Basta ligar a televisão por alguns minutos para se deparar com inúmeros anúncios de promoção, por parte das empresas de telefonia celular. Cada uma possui uma vertente distinta, umas oferecem interurbanos praticamente gratuitos, outras sistemas de bônus que podem servir para comprar produtos, algumas oferecem pacotes de minutos e torpedos grátis e há ainda as que possibilitam a troca de minutos falados por milhas de viagem aérea. Enfim, criatividade é o que não falta às equipes de marketing e promoção destas companhias.

Entretanto, poucas destas medidas se traduzem em um ganho realmente justo para os usuários. Muitas vezes, ao optar por uma das alternativas, o consumidor economizará em uma determinada modalidade, mas acabará por compensar essa economia ao gastar mais em outros serviços.

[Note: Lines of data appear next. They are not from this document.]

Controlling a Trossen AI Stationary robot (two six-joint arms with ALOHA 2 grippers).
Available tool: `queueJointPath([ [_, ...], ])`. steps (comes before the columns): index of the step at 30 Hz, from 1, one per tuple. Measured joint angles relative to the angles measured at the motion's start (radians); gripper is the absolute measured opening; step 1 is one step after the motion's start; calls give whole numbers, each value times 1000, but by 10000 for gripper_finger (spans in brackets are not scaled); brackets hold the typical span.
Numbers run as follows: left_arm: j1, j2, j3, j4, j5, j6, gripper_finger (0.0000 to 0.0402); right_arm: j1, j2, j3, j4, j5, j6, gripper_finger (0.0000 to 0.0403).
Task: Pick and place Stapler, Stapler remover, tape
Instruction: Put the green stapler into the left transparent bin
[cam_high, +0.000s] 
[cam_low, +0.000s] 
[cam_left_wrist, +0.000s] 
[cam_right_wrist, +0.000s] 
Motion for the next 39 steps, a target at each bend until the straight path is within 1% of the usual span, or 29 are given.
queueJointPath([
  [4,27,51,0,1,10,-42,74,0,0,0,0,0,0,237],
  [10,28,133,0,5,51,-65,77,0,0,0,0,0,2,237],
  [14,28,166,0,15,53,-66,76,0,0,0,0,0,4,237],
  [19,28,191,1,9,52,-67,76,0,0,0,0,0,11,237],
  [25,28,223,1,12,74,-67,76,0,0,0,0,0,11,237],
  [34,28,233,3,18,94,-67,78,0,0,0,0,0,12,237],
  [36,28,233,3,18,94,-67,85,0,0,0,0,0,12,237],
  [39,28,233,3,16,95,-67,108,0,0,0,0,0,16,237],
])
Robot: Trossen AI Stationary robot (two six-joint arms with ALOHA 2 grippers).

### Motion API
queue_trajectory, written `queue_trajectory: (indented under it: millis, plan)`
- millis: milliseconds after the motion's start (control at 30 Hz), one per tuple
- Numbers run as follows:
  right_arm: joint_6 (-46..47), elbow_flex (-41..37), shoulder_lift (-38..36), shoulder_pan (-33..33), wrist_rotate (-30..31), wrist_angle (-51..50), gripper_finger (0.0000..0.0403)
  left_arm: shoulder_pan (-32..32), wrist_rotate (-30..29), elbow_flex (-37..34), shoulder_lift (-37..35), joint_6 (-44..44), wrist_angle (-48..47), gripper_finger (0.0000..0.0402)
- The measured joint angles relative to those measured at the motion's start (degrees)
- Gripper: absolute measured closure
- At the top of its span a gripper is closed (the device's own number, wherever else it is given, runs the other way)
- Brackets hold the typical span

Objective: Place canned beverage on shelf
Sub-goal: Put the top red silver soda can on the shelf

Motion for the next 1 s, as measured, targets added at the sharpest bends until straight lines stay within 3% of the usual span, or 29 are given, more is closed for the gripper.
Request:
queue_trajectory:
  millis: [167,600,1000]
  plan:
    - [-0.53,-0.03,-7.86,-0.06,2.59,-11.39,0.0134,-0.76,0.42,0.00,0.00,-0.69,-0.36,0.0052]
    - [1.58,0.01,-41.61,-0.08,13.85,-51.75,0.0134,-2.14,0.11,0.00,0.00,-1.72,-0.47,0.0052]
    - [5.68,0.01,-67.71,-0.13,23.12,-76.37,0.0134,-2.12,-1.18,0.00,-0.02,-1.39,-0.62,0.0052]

É o caso da atendente de farmácia, Ana Paula Pires, que escolheu fazer parte do pacote que inclui interurbanos ao preço de R$ 0,25, independente da duração da chamada, para toda ligação entre celulares da mesma operadora. Como tem família em outros Estados, ela optou por essa alternativa para poder falar mais freqüentemente com sua mãe e seu pai. “Meus pais são separados. O telefone da minha mãe é da mesma operadora do meu, então, o plano funciona bem. Mas quando ligo para o meu pai, o valor do minuto aumenta muito, chega a quadruplicar”, revela.

Para o administrador de empresa Pedro Felix, o alto custo das tarifas poderia ser justificado se as operadoras procurassem atender os clientes de forma mais eficaz. “Acho um absurdo ter que pagar caro e ainda ser mal atendido”, desabafou. Ele é apenas mais um dos inúmeros usuários que lotam de reclamações os centros de defesa ao consumidor. “Estou há mais de um mês tentando resolver um problema de cobrança indevida, e está ficando cada vez mais difícil. Acho que eles dificultam de propósito, para que a pessoa desista e pague só para se livrar”, comentou.

Na tentativa de driblar as adversidades, muitos usuários se utilizam de mais de uma operadora de serviço. A diarista Fabiana Guedes, por exemplo, possui dois chips de empresas distintas. "Como o chip de pré-pago é barato, resolvi comprar dois diferentes, assim, economizo um pouco mais", disse. A saída encontrada por Fabiana, que evita maiores gastos com as taxas de interconexão, está se popularizando cada vez mais. Prova disso é o aumento nas ofertas de aparelhos celulares que comportam mais de um chip.

No final do ano passado, o Procon do Rio Grande do Norte divulgou a lista dos campeões de reclamação. Em primeiro lugar estavam as empresas operadoras de serviço, juntamente com as marcas fabricantes dos aparelhos.

De acordo os números registrados pela Anatel, no ano de 2009 a agência contabilizou quase 1,5 milhão de reclamações. O serviço de telefonia móvel foi responsável por mais da metade das queixas. Entre os problemas mais recorrentes estão os equívocos na cobrança, seguidos pelas questões de atendimento, serviços adicionais, promoções, bloqueio e desbloqueio e códigos de acesso.